=== Directions for this task ===
Copy the data exactly. Leave nothing out.

=== Input for this task ===
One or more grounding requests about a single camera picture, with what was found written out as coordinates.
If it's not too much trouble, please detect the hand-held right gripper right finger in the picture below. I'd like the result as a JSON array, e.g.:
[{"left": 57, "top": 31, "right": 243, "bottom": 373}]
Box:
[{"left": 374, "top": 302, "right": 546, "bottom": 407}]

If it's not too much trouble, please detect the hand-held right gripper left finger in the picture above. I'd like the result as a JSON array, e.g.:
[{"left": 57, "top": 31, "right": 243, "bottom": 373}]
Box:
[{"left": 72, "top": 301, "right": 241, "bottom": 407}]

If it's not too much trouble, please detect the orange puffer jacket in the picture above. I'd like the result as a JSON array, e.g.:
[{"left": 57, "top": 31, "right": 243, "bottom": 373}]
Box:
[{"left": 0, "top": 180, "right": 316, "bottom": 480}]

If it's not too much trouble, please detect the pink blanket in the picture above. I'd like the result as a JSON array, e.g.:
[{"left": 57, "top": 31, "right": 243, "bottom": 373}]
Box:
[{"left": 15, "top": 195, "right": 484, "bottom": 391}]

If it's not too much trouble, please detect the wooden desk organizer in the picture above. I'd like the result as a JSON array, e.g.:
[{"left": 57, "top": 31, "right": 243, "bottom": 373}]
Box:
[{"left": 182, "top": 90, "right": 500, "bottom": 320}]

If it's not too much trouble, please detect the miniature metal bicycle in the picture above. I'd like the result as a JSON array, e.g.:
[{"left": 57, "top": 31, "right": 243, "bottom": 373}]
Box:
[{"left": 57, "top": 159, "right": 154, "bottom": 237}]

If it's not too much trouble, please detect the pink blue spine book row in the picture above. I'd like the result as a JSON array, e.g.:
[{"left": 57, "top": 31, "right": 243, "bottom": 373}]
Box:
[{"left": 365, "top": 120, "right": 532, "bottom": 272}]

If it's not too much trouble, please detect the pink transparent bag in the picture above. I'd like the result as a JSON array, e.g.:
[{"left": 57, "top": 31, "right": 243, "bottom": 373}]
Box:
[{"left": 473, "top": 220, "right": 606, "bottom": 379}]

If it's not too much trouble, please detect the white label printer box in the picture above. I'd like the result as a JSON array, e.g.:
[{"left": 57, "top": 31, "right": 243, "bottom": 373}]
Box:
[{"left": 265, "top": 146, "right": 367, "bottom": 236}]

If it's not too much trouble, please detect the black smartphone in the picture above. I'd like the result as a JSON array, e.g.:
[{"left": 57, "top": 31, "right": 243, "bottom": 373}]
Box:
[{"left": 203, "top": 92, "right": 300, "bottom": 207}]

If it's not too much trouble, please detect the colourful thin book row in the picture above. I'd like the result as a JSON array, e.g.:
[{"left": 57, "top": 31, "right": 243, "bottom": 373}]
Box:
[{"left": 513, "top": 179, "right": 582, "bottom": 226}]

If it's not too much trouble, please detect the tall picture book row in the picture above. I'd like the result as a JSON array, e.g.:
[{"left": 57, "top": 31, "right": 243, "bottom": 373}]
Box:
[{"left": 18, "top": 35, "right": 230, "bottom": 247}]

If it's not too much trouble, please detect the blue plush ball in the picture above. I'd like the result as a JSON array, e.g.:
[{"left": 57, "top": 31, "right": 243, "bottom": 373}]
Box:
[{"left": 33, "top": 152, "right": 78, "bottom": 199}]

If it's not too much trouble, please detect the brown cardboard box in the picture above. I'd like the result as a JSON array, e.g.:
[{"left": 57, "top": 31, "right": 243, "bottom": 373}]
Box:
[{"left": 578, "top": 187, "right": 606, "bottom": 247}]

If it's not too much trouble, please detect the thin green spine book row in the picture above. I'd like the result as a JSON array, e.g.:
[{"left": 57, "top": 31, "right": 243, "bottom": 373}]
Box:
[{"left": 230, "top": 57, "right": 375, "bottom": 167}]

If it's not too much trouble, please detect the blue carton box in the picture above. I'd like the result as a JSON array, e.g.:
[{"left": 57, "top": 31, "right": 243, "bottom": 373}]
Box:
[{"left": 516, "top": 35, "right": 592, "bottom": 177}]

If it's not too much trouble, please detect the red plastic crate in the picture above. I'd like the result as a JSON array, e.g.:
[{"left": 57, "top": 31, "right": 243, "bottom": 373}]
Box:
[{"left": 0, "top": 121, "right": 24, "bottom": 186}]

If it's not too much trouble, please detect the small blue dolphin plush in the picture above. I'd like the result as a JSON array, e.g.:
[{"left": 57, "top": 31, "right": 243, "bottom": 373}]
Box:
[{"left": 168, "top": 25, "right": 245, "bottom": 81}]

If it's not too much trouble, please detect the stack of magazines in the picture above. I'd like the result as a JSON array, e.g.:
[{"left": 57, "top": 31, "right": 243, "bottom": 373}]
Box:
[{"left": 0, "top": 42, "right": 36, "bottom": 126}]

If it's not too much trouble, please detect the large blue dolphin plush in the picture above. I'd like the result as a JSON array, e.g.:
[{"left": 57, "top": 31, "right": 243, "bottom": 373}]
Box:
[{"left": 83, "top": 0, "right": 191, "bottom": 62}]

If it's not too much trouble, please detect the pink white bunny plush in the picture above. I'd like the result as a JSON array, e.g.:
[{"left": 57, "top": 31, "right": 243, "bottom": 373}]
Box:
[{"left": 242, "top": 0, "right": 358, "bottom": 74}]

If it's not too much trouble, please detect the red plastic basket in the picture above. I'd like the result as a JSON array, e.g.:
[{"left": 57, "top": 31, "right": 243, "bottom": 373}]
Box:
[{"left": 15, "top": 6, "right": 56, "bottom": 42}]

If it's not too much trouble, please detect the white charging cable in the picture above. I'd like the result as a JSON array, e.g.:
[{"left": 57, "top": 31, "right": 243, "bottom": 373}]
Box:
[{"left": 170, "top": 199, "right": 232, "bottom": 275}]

=== Finished exercise ===
One or more grounding requests about a single camera picture, with what was found written out as coordinates.
If it's not too much trouble, please detect the hand-held right gripper right finger in the picture below. I'd like the result as a JSON array, e.g.:
[{"left": 57, "top": 31, "right": 243, "bottom": 373}]
Box:
[{"left": 374, "top": 302, "right": 546, "bottom": 407}]

If it's not too much trouble, please detect the hand-held right gripper left finger in the picture above. I'd like the result as a JSON array, e.g.:
[{"left": 57, "top": 31, "right": 243, "bottom": 373}]
Box:
[{"left": 72, "top": 301, "right": 241, "bottom": 407}]

If it's not too much trouble, please detect the orange puffer jacket in the picture above. I'd like the result as a JSON array, e.g.:
[{"left": 57, "top": 31, "right": 243, "bottom": 373}]
Box:
[{"left": 0, "top": 180, "right": 316, "bottom": 480}]

If it's not too much trouble, please detect the pink blanket in the picture above. I'd like the result as a JSON array, e.g.:
[{"left": 57, "top": 31, "right": 243, "bottom": 373}]
Box:
[{"left": 15, "top": 195, "right": 484, "bottom": 391}]

If it's not too much trouble, please detect the wooden desk organizer in the picture above. I'd like the result as a JSON array, e.g.:
[{"left": 57, "top": 31, "right": 243, "bottom": 373}]
Box:
[{"left": 182, "top": 90, "right": 500, "bottom": 320}]

If it's not too much trouble, please detect the miniature metal bicycle in the picture above. I'd like the result as a JSON array, e.g.:
[{"left": 57, "top": 31, "right": 243, "bottom": 373}]
Box:
[{"left": 57, "top": 159, "right": 154, "bottom": 237}]

If it's not too much trouble, please detect the pink blue spine book row in the picture above. I'd like the result as a JSON array, e.g.:
[{"left": 57, "top": 31, "right": 243, "bottom": 373}]
Box:
[{"left": 365, "top": 120, "right": 532, "bottom": 272}]

If it's not too much trouble, please detect the pink transparent bag in the picture above. I'd like the result as a JSON array, e.g.:
[{"left": 57, "top": 31, "right": 243, "bottom": 373}]
Box:
[{"left": 473, "top": 220, "right": 606, "bottom": 379}]

If it's not too much trouble, please detect the white label printer box in the picture above. I'd like the result as a JSON array, e.g.:
[{"left": 57, "top": 31, "right": 243, "bottom": 373}]
Box:
[{"left": 265, "top": 146, "right": 367, "bottom": 236}]

If it's not too much trouble, please detect the black smartphone in the picture above. I'd like the result as a JSON array, e.g.:
[{"left": 57, "top": 31, "right": 243, "bottom": 373}]
Box:
[{"left": 203, "top": 92, "right": 300, "bottom": 207}]

If it's not too much trouble, please detect the colourful thin book row in the picture above. I'd like the result as a JSON array, e.g.:
[{"left": 57, "top": 31, "right": 243, "bottom": 373}]
Box:
[{"left": 513, "top": 179, "right": 582, "bottom": 226}]

If it's not too much trouble, please detect the tall picture book row in the picture above. I'd like the result as a JSON array, e.g.:
[{"left": 57, "top": 31, "right": 243, "bottom": 373}]
Box:
[{"left": 18, "top": 35, "right": 230, "bottom": 247}]

If it's not too much trouble, please detect the blue plush ball in the picture above. I'd like the result as a JSON array, e.g.:
[{"left": 57, "top": 31, "right": 243, "bottom": 373}]
Box:
[{"left": 33, "top": 152, "right": 78, "bottom": 199}]

If it's not too much trouble, please detect the brown cardboard box in the picture above. I'd like the result as a JSON array, e.g.:
[{"left": 57, "top": 31, "right": 243, "bottom": 373}]
Box:
[{"left": 578, "top": 187, "right": 606, "bottom": 247}]

If it's not too much trouble, please detect the thin green spine book row in the picture above. I'd like the result as a JSON array, e.g.:
[{"left": 57, "top": 31, "right": 243, "bottom": 373}]
Box:
[{"left": 230, "top": 57, "right": 375, "bottom": 167}]

If it's not too much trouble, please detect the blue carton box in the picture above. I'd like the result as a JSON array, e.g.:
[{"left": 57, "top": 31, "right": 243, "bottom": 373}]
Box:
[{"left": 516, "top": 35, "right": 592, "bottom": 177}]

If it's not too much trouble, please detect the red plastic crate in the picture above. I'd like the result as a JSON array, e.g.:
[{"left": 57, "top": 31, "right": 243, "bottom": 373}]
Box:
[{"left": 0, "top": 121, "right": 24, "bottom": 186}]

If it's not too much trouble, please detect the small blue dolphin plush in the picture above. I'd like the result as a JSON array, e.g.:
[{"left": 57, "top": 31, "right": 243, "bottom": 373}]
Box:
[{"left": 168, "top": 25, "right": 245, "bottom": 81}]

If it's not too much trouble, please detect the stack of magazines in the picture above. I'd like the result as a JSON array, e.g.:
[{"left": 57, "top": 31, "right": 243, "bottom": 373}]
Box:
[{"left": 0, "top": 42, "right": 36, "bottom": 126}]

If it's not too much trouble, please detect the large blue dolphin plush in the picture above. I'd like the result as a JSON array, e.g.:
[{"left": 57, "top": 31, "right": 243, "bottom": 373}]
Box:
[{"left": 83, "top": 0, "right": 191, "bottom": 62}]

If it's not too much trouble, please detect the pink white bunny plush in the picture above. I'd like the result as a JSON array, e.g.:
[{"left": 57, "top": 31, "right": 243, "bottom": 373}]
Box:
[{"left": 242, "top": 0, "right": 358, "bottom": 74}]

If it's not too much trouble, please detect the red plastic basket in the picture above. I'd like the result as a JSON array, e.g.:
[{"left": 57, "top": 31, "right": 243, "bottom": 373}]
Box:
[{"left": 15, "top": 6, "right": 56, "bottom": 42}]

If it's not too much trouble, please detect the white charging cable in the picture above. I'd like the result as a JSON array, e.g.:
[{"left": 57, "top": 31, "right": 243, "bottom": 373}]
Box:
[{"left": 170, "top": 199, "right": 232, "bottom": 275}]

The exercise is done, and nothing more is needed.